What do you know about the benefits of intermittent fasting?
Intermittent fasting is a type of eating pattern that involves intervals of 12–36 hours without food. Many proponents of intermittent fasting claim that it helps them lose weight.
Many intermittent fasting research is being conducted on animals, but some of the advantages may also apply to people.
Intermittent fasting has been linked to several health advantages, according to research:
- weight loss
- Improved health indicators lowered the likelihood of chronic illness.
- increased mental well-being
The top five possible advantages of intermittent fasting will be discussed in this article, along with the research that backs them up.
1. Weight loss
Intermittent fasting can help you lose weight by decreasing your insulin levels.
Carbohydrates are broken down by the body into glucose, which cells utilize for energy or store as fat for later use. Insulin is a hormone that makes it possible for cells to absorb glucose.
When a person does not eat, their insulin levels drop. It’s conceivable that lower insulin levels lead cells to release their glucose reserves as energy during a fasting phase.
Weight reduction may be achieved by repeating this technique regularly, similar to intermittent fasting.
Intermittent fasting can also lead to a reduction in overall calorie consumption, which can help with weight loss.
What are the results of research studies?
A comprehensive analysis published in the journal Molecular and Cellular Endocrinology in 2015looked at data from40distinct intermittent fasting trials. The researchers concluded that it can help people lose weight.
Over a year, a study published in 2017Trusted Source evaluated the effects of intermittent fasting and a traditional calorie restriction diet on weight reduction. Both types of diets were equally successful in losing weight. Other health indicators, such as blood pressure and heart rate, showed no significant changes between the two groups.
According to the latest study, intermittent fasting may be an effective weight-loss method. Intermittent fasting is unlikely to be more helpful than regular calorie restriction, but some people may find it simpler.
2. A reduced chance of developing type 2 diabetes
Intermittent fasting may also help with diabetes prevention by aiding weight reduction and perhaps influencing other variables associated with a higher risk of diabetes.
One of the primary risk factors for type 2 diabetes is being overweight or obese.
What are the results of research studies?
Evidence that intermittent fasting can reduce blood glucose and insulin levels in persons at risk of diabetes was addressed in a review study published in the journal Translational Research in 2014.
Intermittent fasting or alternate-day fasting, according to scientists, appears to promise weight loss and lower diabetes risk.

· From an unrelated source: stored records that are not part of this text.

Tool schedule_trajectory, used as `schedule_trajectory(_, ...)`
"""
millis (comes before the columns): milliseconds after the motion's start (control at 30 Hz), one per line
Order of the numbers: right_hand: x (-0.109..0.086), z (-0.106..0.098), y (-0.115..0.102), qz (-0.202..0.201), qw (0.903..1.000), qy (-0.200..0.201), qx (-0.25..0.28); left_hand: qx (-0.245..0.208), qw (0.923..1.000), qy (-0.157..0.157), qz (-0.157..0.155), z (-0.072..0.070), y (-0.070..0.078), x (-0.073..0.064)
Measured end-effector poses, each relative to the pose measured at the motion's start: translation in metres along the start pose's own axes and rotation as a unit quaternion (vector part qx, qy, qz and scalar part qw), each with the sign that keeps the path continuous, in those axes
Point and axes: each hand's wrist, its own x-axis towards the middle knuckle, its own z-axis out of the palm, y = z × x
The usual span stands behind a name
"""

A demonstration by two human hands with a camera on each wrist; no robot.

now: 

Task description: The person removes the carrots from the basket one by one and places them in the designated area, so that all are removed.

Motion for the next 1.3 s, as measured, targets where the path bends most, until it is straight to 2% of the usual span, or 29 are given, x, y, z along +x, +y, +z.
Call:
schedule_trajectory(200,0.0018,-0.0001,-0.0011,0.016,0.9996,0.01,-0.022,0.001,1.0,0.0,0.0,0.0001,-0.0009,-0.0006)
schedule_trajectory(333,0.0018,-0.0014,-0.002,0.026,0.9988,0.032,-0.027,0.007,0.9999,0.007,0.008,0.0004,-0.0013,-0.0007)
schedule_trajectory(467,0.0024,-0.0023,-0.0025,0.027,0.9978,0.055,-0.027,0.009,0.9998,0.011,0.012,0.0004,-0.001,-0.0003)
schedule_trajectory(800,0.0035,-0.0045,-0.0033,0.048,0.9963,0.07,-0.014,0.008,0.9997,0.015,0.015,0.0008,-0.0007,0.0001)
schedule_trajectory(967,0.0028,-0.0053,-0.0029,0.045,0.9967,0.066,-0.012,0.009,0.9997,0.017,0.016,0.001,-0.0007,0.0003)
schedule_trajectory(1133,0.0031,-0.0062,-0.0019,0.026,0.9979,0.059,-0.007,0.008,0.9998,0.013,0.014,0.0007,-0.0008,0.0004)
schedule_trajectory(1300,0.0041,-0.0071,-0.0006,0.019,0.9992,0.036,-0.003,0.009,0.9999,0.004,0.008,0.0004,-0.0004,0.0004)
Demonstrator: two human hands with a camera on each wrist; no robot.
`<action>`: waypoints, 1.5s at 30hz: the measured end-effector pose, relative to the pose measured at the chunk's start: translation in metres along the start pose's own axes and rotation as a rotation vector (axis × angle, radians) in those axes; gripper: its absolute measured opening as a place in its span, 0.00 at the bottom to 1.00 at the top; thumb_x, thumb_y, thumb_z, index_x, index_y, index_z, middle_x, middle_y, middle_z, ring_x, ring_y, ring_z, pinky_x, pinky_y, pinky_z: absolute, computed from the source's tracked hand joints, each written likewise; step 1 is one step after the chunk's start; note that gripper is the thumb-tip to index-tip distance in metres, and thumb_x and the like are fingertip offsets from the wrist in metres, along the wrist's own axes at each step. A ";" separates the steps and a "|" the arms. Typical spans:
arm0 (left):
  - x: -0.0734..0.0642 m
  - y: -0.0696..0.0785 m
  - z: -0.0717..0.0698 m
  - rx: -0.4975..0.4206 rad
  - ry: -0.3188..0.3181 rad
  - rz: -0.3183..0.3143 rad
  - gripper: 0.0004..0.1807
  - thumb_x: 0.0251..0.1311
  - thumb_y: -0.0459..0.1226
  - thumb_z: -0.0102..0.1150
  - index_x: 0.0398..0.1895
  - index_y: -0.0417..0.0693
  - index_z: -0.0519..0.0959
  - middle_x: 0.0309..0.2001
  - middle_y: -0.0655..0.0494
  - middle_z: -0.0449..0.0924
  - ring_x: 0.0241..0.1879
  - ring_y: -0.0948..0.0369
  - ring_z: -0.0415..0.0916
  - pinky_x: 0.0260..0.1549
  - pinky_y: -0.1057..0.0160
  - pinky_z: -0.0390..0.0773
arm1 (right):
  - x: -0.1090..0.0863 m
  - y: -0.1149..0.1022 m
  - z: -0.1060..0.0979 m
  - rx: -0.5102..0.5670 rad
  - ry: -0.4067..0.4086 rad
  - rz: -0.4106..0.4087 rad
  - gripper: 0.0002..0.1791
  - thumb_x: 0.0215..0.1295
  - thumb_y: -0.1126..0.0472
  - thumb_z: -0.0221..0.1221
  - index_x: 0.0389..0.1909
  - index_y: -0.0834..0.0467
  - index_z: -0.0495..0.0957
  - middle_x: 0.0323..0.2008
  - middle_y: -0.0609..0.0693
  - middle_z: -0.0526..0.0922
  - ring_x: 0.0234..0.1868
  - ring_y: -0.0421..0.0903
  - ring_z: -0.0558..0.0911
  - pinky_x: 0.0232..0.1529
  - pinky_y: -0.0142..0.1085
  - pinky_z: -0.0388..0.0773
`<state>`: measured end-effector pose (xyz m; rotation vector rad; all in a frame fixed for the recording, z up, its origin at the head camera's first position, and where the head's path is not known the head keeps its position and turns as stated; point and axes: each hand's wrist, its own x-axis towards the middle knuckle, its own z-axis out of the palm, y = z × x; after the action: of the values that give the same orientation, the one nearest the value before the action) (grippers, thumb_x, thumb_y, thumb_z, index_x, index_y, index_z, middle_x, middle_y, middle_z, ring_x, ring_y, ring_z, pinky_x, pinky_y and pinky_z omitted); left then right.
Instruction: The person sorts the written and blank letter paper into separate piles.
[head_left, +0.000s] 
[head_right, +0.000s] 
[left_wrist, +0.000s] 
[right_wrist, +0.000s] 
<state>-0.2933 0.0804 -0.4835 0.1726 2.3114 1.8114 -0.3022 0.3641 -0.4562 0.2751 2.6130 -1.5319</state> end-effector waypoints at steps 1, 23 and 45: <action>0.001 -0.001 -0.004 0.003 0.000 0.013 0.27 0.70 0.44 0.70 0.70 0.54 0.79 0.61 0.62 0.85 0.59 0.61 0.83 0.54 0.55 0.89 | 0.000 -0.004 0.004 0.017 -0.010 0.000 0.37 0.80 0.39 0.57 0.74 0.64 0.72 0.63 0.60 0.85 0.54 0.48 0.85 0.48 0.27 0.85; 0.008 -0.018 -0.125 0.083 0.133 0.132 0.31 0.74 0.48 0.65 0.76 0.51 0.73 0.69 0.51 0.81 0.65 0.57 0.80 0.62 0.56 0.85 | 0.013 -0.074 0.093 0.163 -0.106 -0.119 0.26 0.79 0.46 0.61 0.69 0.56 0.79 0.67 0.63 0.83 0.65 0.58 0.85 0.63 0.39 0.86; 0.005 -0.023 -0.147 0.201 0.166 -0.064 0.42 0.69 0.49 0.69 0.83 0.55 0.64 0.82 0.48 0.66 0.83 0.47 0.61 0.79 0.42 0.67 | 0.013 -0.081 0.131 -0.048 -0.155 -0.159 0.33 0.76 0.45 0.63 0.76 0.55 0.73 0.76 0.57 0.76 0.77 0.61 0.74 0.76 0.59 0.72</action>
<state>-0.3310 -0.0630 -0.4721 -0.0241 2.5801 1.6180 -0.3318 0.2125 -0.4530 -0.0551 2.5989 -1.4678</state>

However, additional research is required.
The researchers discovered lower levels of diabetes indicators, such as insulin sensitivity, among overweight and obese people.
As a consequence, they hypothesize that intermittent fasting may reduce the incidence of type 2 diabetes in this population.
3. Improved cardiovascular health
Researchers have also demonstrated that intermittent fasting benefits elements of cardiovascular health.
What are the results of research studies?
Intermittent fasting has been shown to lower blood pressure, heart rate, cholesterol, and triglycerides in both people and animals, according to a 2016Trusted Source assessment. Triglycerides are a kind of fat found in the blood that has been linked to cardiovascular disease.
4. Improved brain health
Intermittent fasting has been found to enhance brain function in mouse studies.
What are the results of research studies?
Mice on a brief intermittent fasting diet had greater learning and memory than mice with unfettered access to food, according to one research.
Intermittent fasting has been shown in animals to reduce inflammation in the brain, which has been linked to neurological disorders.
In another animal research study Intermittent fasting, according to Trusted Source, can lower the risk of neurological diseases including Alzheimer’s, Parkinson’s, and stroke.
More study is needed to see if these findings apply to humans.
5. Cancer risk is lowered
Intermittent fasting has also been shown in animal experiments to lower the incidence of cancer.
What are the results of research studies?
Restrictive diets, such as intermittent fasting, have been shown in several recent animal experiments to postpone the formation of cancers. However, no research in people has found a connection between intermittent fasting and cancer.
Intermittent fasting can also lower insulin levels and inflammation, two biological processes linked to cancer.
Intermittent fasting appears to have the potential to decrease cancer risk. However, the further human study is needed to back up this assertion
In general, research shows that intermittent fasting is just as successful as standard calorie restriction in terms of weight loss and body fat reduction. It may also be easier to follow than standard weight-loss techniques like calorie restriction.
Because intermittent fasting is associated with weight reduction, the lowered cancer risk that some studies suggest may be due to this factor.